After the composition of TNA he assembled a communication team that was responsible for planning the historic launch of the party at KICC last year. The team comprised Dennis Itumbi, Machel Waikenda and Jasper Mbiuki among many young people.

“Leadership is about a dream and as long as you dream, the plan will eventually fall into place,” says the man who claims he once helped PriceWaterHouse Coopers, his former employer, resolve a riddle of a Sh100 million company deficit as an intern. “Martin Luther King Junior had a dream although he never had a plan. It was finally actualised with the election of Barack Obama.”

On his relationship with the president, Sakaja is very economical with words.

“To me he is both an elder brother and a father figure, which means we can talk about many issues outside politics since he is a good conversationalist,” the bulky politician says.

“He is also my boss and he is a no-nonsense man when it comes to matters of national importance. I am glad he believes in the youth potential, which is reflected on his appointments”.

Besides politics Johnson Sakaja is also a businessman, having opened Arthur Johnson Consulting while still in university and has over time diversified his interests to farming, transport and steel.

The Lenana School alumni is also a guitarist and a former member of Mission Driven, a gospel band.

“While in campus I ran several businesses, one of them being the biggest laundry at the main campus where I charged students a token amount to clean their clothes,” Sakaja, who says he joined politics in college to enable him do business and provide leadership, adds. “I had a salon, barber shop, laundry and an ice vending machine. I spent the money I earned to buy a Mercedes Benz, the car of my childhood dreams, while in second year.”

He says some of the laundry machines that he bought are still at the Main Campus, which is “a testimony to my business acumen”.

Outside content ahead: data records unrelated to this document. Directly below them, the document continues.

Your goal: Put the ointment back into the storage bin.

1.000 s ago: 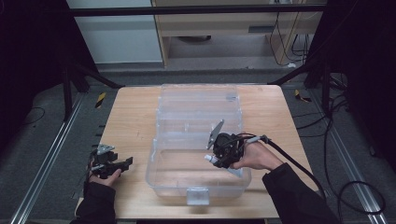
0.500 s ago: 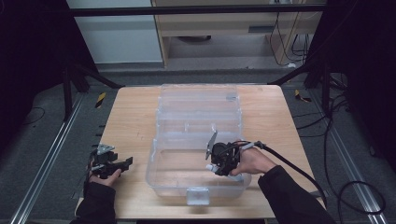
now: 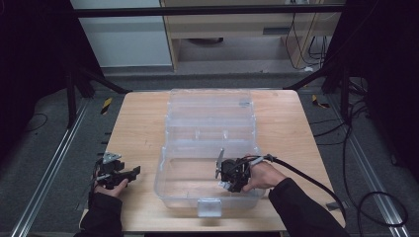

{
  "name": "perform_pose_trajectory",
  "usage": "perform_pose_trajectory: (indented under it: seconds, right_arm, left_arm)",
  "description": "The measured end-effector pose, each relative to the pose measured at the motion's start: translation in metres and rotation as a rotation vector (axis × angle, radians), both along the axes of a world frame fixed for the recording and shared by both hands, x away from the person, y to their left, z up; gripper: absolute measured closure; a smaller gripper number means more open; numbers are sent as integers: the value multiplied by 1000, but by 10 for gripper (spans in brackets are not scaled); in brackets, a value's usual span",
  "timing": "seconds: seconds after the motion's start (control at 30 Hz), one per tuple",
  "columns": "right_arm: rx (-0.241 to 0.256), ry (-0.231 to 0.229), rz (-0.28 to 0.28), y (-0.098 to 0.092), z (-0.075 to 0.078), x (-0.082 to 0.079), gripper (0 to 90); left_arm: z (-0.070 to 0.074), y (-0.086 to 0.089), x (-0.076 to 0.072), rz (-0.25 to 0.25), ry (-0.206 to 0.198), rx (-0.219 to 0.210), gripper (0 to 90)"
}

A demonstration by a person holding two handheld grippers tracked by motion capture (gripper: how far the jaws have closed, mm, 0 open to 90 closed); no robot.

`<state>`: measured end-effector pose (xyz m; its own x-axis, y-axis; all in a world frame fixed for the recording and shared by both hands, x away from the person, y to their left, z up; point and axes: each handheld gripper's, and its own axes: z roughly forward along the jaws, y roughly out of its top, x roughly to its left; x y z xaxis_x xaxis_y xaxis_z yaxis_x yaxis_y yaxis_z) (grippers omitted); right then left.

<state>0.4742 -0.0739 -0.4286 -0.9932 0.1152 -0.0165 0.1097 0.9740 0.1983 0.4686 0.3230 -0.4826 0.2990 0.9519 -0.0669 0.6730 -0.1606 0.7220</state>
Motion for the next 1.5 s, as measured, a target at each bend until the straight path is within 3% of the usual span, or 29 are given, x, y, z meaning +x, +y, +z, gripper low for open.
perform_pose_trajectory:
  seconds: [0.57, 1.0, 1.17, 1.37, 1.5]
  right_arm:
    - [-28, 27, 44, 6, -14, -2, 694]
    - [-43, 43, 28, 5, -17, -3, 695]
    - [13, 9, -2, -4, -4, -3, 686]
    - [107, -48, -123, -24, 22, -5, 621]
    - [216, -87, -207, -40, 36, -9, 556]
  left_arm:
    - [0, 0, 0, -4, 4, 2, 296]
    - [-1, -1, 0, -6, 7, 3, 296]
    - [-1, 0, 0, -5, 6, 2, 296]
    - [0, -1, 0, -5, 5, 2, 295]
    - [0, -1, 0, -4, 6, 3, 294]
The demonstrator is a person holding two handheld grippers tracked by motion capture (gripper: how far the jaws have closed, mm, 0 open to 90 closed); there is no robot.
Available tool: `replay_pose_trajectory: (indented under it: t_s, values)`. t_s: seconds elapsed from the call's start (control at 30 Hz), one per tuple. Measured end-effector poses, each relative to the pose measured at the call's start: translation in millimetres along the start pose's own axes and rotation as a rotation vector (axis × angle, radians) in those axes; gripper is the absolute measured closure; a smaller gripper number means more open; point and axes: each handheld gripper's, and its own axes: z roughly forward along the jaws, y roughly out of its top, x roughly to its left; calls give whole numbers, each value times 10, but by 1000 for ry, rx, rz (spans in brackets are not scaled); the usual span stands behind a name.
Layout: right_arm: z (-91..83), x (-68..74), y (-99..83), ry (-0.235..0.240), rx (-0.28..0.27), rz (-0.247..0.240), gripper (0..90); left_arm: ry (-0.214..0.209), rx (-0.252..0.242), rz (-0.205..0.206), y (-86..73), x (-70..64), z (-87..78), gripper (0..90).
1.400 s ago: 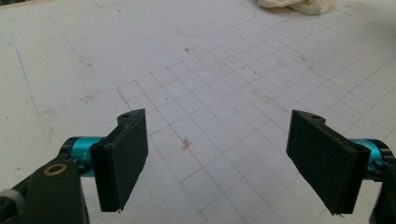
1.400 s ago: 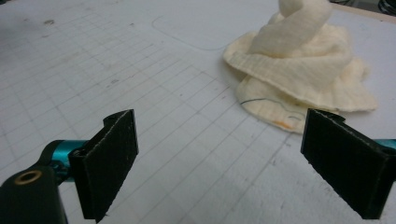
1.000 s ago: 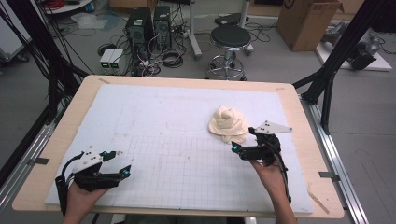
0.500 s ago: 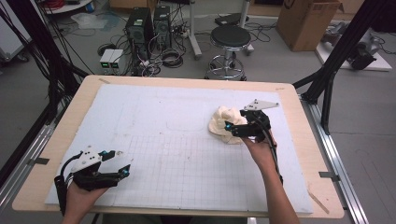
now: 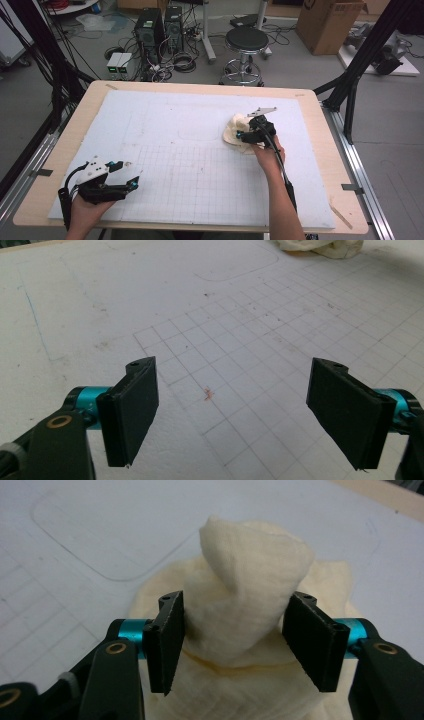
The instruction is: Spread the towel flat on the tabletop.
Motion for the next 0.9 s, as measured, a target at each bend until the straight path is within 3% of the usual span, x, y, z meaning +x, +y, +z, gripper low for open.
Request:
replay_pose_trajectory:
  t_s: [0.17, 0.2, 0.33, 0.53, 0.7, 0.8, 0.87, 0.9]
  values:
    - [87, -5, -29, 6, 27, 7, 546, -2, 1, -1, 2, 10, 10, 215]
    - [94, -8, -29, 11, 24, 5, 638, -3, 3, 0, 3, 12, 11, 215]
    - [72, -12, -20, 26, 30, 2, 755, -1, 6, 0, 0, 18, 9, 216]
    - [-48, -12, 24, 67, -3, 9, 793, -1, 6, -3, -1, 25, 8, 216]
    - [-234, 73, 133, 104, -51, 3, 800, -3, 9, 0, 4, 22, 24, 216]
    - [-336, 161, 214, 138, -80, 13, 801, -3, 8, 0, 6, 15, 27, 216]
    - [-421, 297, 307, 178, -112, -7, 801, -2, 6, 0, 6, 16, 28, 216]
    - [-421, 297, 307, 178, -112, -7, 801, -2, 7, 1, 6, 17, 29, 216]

To remain grounded as a leader, TNA leader says he occasionally visits youth hangouts where he can mingle with the young people and understand their needs.

“Disconnecting a leader from the people is like cutting off his oxygen since serving the people is the sole purpose of leadership,” the youthful politician concludes.

“As a leader sometimes you will be misunderstood, which should not worry you provided your conscience is clear and you are doing the right thing. People will understand later after the success of your enterprise.”